88 Energy Limited (“88 Energy” or the “Company”, ASX:88E, AIM 88E) is pleased to advise that it has successfully completed a bookbuild to domestic and international institutional and sophisticated investors to raise A$5.0 million before costs (the “Placement”) through the issue of 238,095,238 ordinary shares (the “New Ordinary Shares”) at a price of A$0.021 (equivalent to £0.011) per New Ordinary Share .
Capital raised pursuant to the Placement, together with the Company’s existing cash reserves (A$15.9 million as at 31 December 2019, inclusive of Joint Venture cash), will be used to fund the ongoing evaluation of the conventional and unconventional prospectivity of the Company’s existing assets, including its share of any potential costs (over the US$23 million farm-out cap) in respect to the Charlie-1 well, which is due to spud in February 2020, and to enable it to identify and exploit new opportunities on the North Slope of Alaska.
Strengthening the Company’s balance sheet at this time provides the Company with sufficient capital to:
· fund potential costs of the Charlie-1 appraisal well above the Premier Oil carry (carry up to a total of US$23 million) – drilling planned for February 2020 spud;
• fund lease rental payments on the Company’s Alaskan acreage;
• fund interest payments on the Company’s debt facility;
• fund new venture opportunities; and
· finance the Company’s ongoing working capital requirements and general and administrative overheads
Commenting on the Placement, Dave Wall, Managing Director of 88 Energy, stated:
“The decision by the Board to raise additional funds at this time was for several reasons, namely: unsolicited demand for investment at a premium to the most recent placement in September 2019; and a subsequent incremental increase in the well cost due to high grading of the quality of the evaluation program.
We would like to thank our advisers and shareholders for their continued support as we enter into this critical phase.”
Hartleys Limited acted as Sole Lead Manager and Sole Bookrunner to the Placement.
The issue of the New Ordinary Shares is not subject to shareholder approval as the issuance will fall within the Company’s placement capacity pursuant to ASX Listing Rule 7.1 and 7.1A. A total of 144,941,206 shares will be issued pursuant to Listing Rule 7.1 and 93,154,032 shares will be issued pursuant to Listing Rule 7.1A. The New Ordinary Shares will rank pari passu with the existing ordinary shares in the Company.
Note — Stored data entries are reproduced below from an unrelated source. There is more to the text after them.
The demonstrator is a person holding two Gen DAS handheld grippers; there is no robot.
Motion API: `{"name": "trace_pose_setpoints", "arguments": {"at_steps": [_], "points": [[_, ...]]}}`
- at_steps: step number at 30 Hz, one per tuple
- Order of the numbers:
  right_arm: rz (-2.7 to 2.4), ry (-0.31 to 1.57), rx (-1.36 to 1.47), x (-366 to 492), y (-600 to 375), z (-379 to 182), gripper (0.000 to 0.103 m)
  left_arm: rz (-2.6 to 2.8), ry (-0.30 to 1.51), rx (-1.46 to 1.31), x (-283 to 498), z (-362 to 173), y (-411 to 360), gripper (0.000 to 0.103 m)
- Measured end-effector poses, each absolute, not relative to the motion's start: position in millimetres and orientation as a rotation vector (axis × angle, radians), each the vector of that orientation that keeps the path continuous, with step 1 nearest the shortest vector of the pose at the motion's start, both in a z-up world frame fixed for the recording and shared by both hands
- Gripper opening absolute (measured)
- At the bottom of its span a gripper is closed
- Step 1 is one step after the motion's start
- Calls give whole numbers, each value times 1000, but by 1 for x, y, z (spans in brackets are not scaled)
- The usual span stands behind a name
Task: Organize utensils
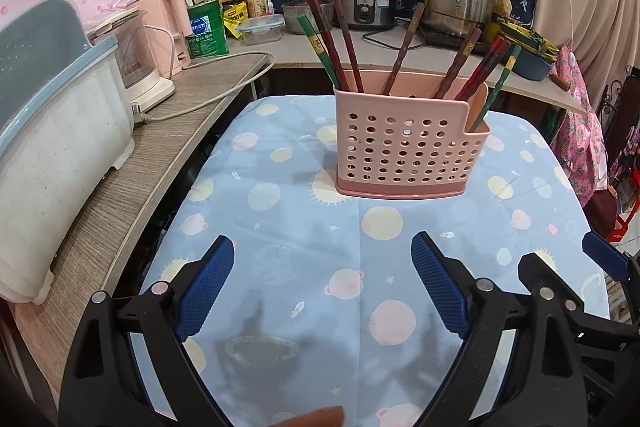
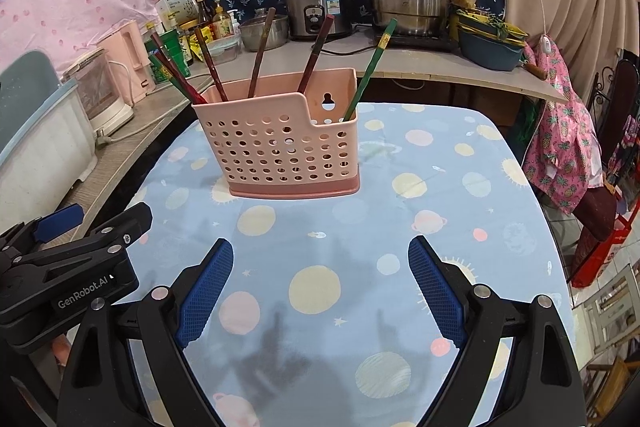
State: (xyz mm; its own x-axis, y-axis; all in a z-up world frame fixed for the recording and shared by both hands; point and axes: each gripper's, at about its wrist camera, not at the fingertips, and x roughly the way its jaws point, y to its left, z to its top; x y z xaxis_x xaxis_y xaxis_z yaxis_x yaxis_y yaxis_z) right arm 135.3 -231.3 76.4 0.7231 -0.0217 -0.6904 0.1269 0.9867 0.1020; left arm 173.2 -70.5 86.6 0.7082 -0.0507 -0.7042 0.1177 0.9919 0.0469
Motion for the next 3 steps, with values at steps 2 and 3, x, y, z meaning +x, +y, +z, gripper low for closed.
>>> {"name": "trace_pose_setpoints", "arguments": {"at_steps": [2, 3], "points": [[-84, 761, 147, 136, -232, 75, 85, -104, 787, 86, 175, 85, -70, 86], [-85, 762, 148, 137, -232, 74, 85, -105, 791, 83, 175, 84, -70, 86]]}}
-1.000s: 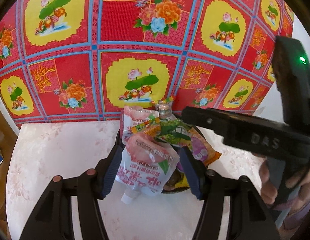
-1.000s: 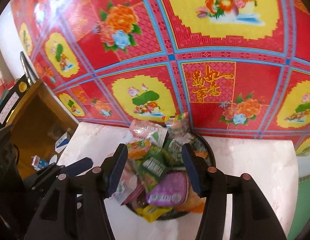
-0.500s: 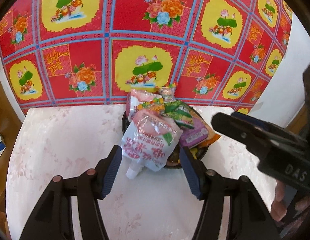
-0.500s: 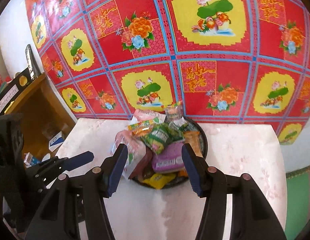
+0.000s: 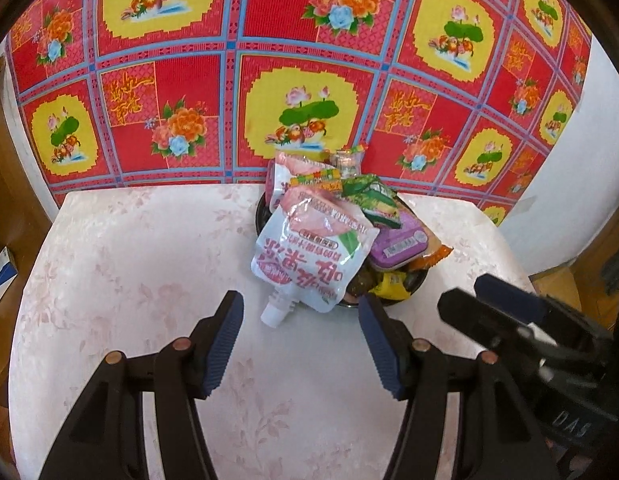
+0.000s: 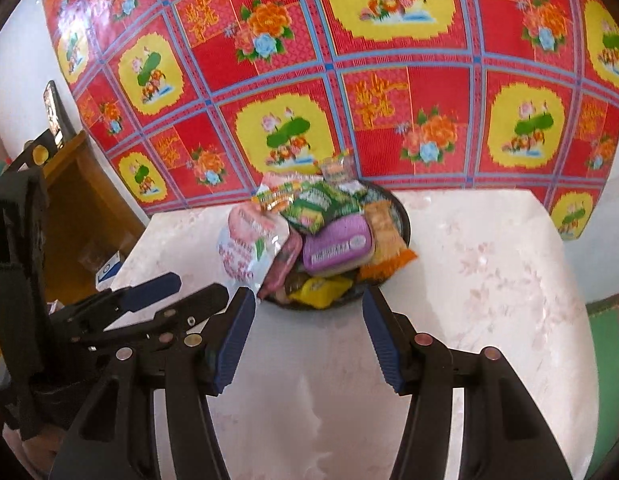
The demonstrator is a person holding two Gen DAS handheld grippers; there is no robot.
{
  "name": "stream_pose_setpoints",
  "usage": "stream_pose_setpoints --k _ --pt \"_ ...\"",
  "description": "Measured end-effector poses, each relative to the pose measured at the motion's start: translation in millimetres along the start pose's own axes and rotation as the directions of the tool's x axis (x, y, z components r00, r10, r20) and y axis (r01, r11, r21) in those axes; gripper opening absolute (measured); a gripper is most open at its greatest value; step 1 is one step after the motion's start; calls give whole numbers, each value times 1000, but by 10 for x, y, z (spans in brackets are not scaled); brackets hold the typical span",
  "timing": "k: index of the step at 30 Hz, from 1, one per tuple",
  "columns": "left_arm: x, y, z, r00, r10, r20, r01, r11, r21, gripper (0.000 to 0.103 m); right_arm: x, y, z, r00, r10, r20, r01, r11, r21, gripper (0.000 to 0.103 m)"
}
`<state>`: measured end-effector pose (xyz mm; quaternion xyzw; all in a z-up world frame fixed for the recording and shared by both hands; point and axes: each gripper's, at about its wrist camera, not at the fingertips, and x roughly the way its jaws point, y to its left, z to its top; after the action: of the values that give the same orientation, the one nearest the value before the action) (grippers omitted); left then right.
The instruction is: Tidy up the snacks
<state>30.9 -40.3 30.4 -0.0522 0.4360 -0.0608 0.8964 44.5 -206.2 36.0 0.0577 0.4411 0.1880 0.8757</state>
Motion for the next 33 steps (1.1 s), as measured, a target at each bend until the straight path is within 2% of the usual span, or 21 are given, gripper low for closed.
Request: stream_pose_setpoints --k 9,33 --pt "77 -12 -132 1000 7 -12 -7 1000 -1 63 33 -48 -114 1000 -1 -26 1 1000 24 58" --pt "74 -24 -134 1000 11 -16 -11 1000 3 63 34 -68 -153 1000 4 -24 -3 999 35 58"
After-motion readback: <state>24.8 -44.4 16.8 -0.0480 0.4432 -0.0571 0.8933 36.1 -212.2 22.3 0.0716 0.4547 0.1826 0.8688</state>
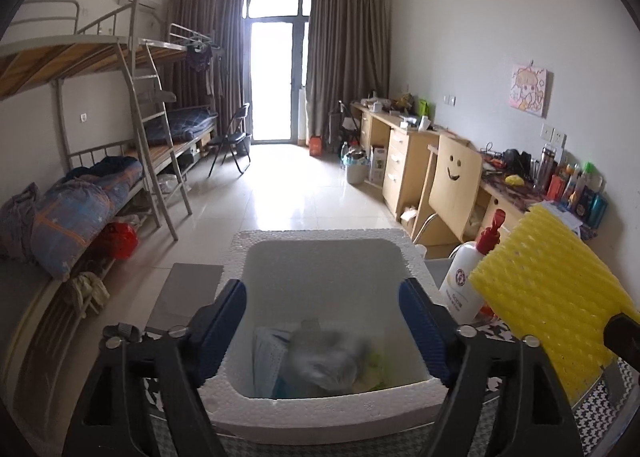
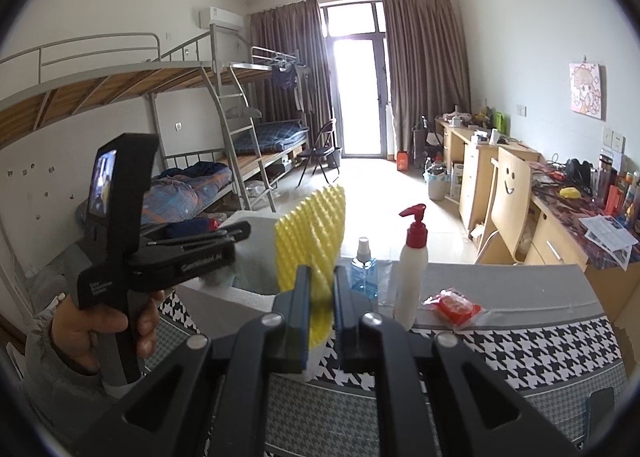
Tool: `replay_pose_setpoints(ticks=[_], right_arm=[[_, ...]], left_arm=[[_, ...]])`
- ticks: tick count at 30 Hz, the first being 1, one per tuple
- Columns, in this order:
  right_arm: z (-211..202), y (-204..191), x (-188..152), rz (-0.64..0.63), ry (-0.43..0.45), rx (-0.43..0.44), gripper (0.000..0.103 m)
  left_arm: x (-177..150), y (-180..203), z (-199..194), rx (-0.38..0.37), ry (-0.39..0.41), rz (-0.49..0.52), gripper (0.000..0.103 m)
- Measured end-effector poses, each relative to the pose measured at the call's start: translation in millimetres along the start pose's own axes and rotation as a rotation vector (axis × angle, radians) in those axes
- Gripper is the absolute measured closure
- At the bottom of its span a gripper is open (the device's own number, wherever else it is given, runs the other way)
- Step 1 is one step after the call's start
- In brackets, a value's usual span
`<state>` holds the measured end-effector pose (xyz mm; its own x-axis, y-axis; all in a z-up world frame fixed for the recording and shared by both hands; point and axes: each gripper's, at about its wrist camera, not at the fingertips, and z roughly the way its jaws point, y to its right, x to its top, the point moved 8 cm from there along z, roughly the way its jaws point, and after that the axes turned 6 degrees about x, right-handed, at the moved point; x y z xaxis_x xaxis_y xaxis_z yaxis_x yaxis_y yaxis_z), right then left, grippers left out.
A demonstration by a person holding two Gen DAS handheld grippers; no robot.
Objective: Organize soft objects
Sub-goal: 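Open the left tool over the white foam box to drop the sock, then lower the right tool into the foam box and open it to drop the sponge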
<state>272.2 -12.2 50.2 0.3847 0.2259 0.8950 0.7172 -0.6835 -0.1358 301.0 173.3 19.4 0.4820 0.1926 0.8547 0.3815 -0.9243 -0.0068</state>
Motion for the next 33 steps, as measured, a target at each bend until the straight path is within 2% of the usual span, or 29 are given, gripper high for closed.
replay_pose_setpoints(ticks=[4,12,33], right_arm=[[3.7,-2.4,0.8,-0.001,0.0,0.0,0.09],[12.3,-8.3,4.9,-0.008,-0.007,0.013,0.09],[45.2,-21.3,12.2,-0.007,-0.052,0.051,0.09]], left_arm=[[-1.3,-1.5,-0.7,0.005,-0.006,-0.001,0.022],[-0.6,-17.7,-22.5,0.046,0.063,-0.048,0.003],[-14.9,-56.2,-54.4,0.106,0.109,-0.078,0.001]])
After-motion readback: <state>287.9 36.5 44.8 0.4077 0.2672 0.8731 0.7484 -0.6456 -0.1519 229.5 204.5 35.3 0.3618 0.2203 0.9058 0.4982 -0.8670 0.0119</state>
Application has been made for admission of the New Ordinary Shares to trading on AIM (“Admission”), with Admission and settlement scheduled for Monday, 3 February 2020.
Following the issue of the New Ordinary Shares, the Company will have 7,109,635,562 ordinary shares in issue, all of which have voting rights. The figure of 7,109,635,562 ordinary shares may be used by shareholders as the denominator for the calculations by which they will determine if they are required to notify their interest in, or change their interest in, the Company.